Task to complete |
An identical copy of the data below is needed.

Material provided |

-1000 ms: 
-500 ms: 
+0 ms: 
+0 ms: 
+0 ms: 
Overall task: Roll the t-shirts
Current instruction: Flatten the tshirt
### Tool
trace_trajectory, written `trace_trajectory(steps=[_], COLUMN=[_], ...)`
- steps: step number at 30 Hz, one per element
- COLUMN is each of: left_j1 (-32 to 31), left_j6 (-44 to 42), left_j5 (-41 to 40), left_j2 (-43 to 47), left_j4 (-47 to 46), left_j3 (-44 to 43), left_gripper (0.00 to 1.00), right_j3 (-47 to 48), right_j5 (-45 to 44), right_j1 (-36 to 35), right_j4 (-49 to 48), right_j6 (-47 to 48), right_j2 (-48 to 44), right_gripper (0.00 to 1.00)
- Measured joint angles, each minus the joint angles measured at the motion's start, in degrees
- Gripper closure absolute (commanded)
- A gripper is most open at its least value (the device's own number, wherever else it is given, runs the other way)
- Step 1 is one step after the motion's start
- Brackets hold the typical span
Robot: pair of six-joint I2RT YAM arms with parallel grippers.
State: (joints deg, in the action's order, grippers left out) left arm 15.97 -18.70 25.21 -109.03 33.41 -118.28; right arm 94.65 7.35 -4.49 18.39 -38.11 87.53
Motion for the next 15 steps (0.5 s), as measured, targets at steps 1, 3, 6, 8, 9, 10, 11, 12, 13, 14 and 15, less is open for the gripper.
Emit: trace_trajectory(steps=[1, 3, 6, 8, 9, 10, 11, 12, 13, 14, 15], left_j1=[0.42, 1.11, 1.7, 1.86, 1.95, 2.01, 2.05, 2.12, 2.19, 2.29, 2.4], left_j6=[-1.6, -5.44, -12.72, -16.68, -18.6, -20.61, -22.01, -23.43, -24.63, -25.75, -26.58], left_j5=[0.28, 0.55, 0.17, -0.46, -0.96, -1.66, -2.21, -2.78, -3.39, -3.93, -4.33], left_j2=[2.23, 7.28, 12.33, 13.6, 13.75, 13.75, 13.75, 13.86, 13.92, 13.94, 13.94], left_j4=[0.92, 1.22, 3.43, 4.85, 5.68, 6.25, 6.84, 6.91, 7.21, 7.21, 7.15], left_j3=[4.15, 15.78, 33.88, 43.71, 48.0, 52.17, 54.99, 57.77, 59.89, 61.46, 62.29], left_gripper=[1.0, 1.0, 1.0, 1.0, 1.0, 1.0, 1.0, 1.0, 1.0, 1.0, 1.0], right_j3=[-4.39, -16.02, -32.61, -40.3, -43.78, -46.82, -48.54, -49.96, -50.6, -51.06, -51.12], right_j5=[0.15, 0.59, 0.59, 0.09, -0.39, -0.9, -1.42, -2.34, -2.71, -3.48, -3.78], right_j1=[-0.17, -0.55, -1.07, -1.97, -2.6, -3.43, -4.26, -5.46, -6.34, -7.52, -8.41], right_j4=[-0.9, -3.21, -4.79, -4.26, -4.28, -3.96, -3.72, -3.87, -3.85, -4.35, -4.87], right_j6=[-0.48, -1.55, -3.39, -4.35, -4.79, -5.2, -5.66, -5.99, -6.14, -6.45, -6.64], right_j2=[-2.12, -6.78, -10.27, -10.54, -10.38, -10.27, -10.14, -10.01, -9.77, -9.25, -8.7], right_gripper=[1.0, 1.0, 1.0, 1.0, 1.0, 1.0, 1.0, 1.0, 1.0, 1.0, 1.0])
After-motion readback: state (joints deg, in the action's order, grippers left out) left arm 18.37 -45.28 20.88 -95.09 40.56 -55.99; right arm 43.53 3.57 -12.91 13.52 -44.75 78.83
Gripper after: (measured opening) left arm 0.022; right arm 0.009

Task answer |
-1000 ms: 
-500 ms: 
+0 ms: 
+0 ms: 
+0 ms: 
Overall task: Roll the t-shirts
Current instruction: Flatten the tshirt
### Tool
trace_trajectory, written `trace_trajectory(steps=[_], COLUMN=[_], ...)`
- steps: step number at 30 Hz, one per element
- COLUMN is each of: left_j1 (-32 to 31), left_j6 (-44 to 42), left_j5 (-41 to 40), left_j2 (-43 to 47), left_j4 (-47 to 46), left_j3 (-44 to 43), left_gripper (0.00 to 1.00), right_j3 (-47 to 48), right_j5 (-45 to 44), right_j1 (-36 to 35), right_j4 (-49 to 48), right_j6 (-47 to 48), right_j2 (-48 to 44), right_gripper (0.00 to 1.00)
- Measured joint angles, each minus the joint angles measured at the motion's start, in degrees
- Gripper closure absolute (commanded)
- A gripper is most open at its least value (the device's own number, wherever else it is given, runs the other way)
- Step 1 is one step after the motion's start
- Brackets hold the typical span
Robot: pair of six-joint I2RT YAM arms with parallel grippers.
State: (joints deg, in the action's order, grippers left out) left arm 15.97 -18.70 25.21 -109.03 33.41 -118.28; right arm 94.65 7.35 -4.49 18.39 -38.11 87.53
Motion for the next 15 steps (0.5 s), as measured, targets at steps 1, 3, 6, 8, 9, 10, 11, 12, 13, 14 and 15, less is open for the gripper.
Emit: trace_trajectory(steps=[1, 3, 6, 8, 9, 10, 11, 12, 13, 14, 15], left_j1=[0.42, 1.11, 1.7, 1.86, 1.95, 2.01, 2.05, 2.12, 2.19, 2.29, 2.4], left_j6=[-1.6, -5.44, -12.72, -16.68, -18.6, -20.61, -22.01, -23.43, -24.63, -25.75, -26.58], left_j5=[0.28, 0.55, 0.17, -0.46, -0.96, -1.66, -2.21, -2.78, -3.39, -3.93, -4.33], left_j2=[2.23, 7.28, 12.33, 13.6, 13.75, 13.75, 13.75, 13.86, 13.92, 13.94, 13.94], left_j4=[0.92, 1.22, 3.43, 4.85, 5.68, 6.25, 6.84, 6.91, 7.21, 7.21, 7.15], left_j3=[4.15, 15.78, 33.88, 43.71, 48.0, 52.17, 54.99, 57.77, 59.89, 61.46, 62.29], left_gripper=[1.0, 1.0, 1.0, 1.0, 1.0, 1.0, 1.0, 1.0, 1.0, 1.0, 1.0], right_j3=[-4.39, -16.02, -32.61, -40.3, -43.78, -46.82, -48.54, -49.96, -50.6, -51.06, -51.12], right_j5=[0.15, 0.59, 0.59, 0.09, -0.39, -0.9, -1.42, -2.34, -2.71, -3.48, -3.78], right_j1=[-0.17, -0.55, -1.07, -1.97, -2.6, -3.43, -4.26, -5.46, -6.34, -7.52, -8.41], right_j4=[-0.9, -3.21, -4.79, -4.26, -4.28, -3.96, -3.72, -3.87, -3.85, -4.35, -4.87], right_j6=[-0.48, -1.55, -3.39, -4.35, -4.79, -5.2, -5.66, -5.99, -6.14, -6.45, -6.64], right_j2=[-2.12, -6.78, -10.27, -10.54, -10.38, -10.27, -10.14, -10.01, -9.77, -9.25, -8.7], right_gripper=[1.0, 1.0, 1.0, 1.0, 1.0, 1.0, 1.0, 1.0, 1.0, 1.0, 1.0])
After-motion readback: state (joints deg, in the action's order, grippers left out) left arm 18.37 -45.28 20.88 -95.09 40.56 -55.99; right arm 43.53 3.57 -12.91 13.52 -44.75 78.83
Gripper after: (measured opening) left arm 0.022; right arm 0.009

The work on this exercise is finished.